By Author / Illustrator
Walker Books Ltd
Paperback / softback
A heartwarming, tenderly witty debut about belief - in friendship, in yourself and, maybe, in just a little magic.
"I don't know exactly how wishes work. But I knew a man that did." Phyll is having a difficult summer. Her family has moved to the seaside, but it's a long way from perfect. Her mum is sick, she has an enemy called Hilda, and someone is stealing dogs. Then Phyll meets Mr Djinn - a wise old man who insists he's a genie. It's a tough claim to believe, until Phyll starts wishing for change...
Phyllis (who prefers to be called Phyll) has moved to the countryside, away from all her friends. Her mother is ill with depression and on her first day at summer camp she makes an enemy of Hilda. Phyll is miserable and lonely. On a visit to an old people's home she meets Mr Djinn, who tells her that he is a genie. They become friends and talk about wishes and magic, but he cannot really be a genie can he?
Wishes Come in Threes is not the book I was expecting - I had in mind it would be a high fantasy sort of story, but instead it is the gentle sort, the really magic variety. And it is all the more lovely for being that type of story. Phyll is an awkward 11-year-old about to start secondary school; her life is not easy. She is facing things that are hard to understand and her mother's illness is top of that list.

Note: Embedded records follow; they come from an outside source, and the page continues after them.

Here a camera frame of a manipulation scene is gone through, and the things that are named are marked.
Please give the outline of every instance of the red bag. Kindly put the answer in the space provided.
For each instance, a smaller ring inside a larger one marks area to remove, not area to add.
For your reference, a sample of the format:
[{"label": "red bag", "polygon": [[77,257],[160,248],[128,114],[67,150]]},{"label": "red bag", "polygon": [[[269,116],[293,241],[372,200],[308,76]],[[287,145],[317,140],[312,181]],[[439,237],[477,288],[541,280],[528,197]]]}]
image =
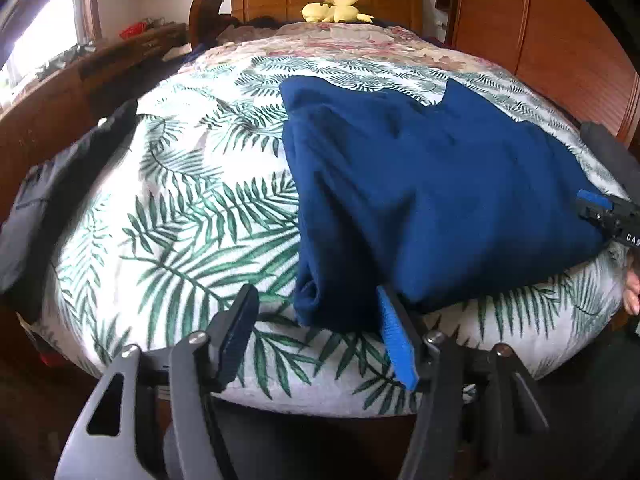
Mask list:
[{"label": "red bag", "polygon": [[125,28],[120,34],[119,36],[123,39],[126,40],[128,38],[133,38],[134,36],[137,36],[139,34],[142,34],[146,28],[149,26],[149,24],[147,22],[137,22],[134,23],[133,25],[131,25],[130,27]]}]

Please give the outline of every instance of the red object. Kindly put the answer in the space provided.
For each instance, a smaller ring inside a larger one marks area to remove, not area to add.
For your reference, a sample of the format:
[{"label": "red object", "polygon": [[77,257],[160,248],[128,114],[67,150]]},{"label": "red object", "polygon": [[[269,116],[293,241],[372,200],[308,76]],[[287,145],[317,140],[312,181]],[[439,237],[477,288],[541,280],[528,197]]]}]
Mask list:
[{"label": "red object", "polygon": [[40,360],[50,368],[59,368],[61,366],[66,366],[69,363],[62,354],[53,350],[41,353]]},{"label": "red object", "polygon": [[142,34],[146,28],[149,26],[147,22],[137,22],[131,25],[130,27],[125,28],[121,33],[120,37],[123,40],[127,40],[128,38],[133,38],[139,34]]}]

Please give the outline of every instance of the floral bedspread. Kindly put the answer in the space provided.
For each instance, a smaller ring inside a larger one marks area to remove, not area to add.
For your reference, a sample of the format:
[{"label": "floral bedspread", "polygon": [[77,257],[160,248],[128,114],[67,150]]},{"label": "floral bedspread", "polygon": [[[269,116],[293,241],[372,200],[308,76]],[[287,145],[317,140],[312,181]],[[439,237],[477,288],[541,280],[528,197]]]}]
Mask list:
[{"label": "floral bedspread", "polygon": [[[401,28],[288,25],[211,49],[140,99],[130,145],[60,241],[31,329],[97,374],[126,344],[162,348],[206,327],[249,282],[260,291],[260,317],[223,398],[318,415],[414,412],[419,397],[395,379],[375,335],[302,328],[294,318],[298,195],[281,144],[287,115],[278,85],[302,74],[361,91],[395,89],[424,105],[455,78],[557,137],[598,188],[625,197],[571,124],[500,67]],[[460,344],[505,341],[540,377],[607,323],[620,304],[624,261],[624,248],[611,244],[545,283],[425,321]]]}]

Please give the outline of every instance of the wooden wardrobe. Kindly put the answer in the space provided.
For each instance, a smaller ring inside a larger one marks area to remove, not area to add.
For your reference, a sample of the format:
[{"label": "wooden wardrobe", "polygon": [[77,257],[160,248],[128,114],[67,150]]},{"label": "wooden wardrobe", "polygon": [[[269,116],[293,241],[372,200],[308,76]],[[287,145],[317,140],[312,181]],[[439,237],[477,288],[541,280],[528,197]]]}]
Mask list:
[{"label": "wooden wardrobe", "polygon": [[578,120],[632,142],[640,78],[586,0],[454,0],[447,41],[505,67]]}]

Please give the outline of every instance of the folded blue fabric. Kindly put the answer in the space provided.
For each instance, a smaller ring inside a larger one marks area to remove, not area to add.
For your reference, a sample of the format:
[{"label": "folded blue fabric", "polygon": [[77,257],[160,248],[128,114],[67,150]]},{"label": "folded blue fabric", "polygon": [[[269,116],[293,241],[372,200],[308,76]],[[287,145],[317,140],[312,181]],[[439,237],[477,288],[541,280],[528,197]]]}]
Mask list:
[{"label": "folded blue fabric", "polygon": [[310,76],[280,93],[304,325],[374,330],[380,283],[431,312],[546,280],[603,247],[574,210],[578,190],[598,190],[567,148],[453,79],[431,106]]}]

This is a very sympathetic portrayal of depression, which could be very helpful to children experiencing it in those they love. It doesn't try to explain it in any sort of clinical way, and it also doesn't 'magic' her mother better, but instead talks in a realistic way about how some days will be ok and other days not.
I read the book in one go because I was enjoying it so much. I can see that it would be a very comforting book for year 6 children about to move on to secondary school and just starting to be aware of all the changes that are about to occur in their lives.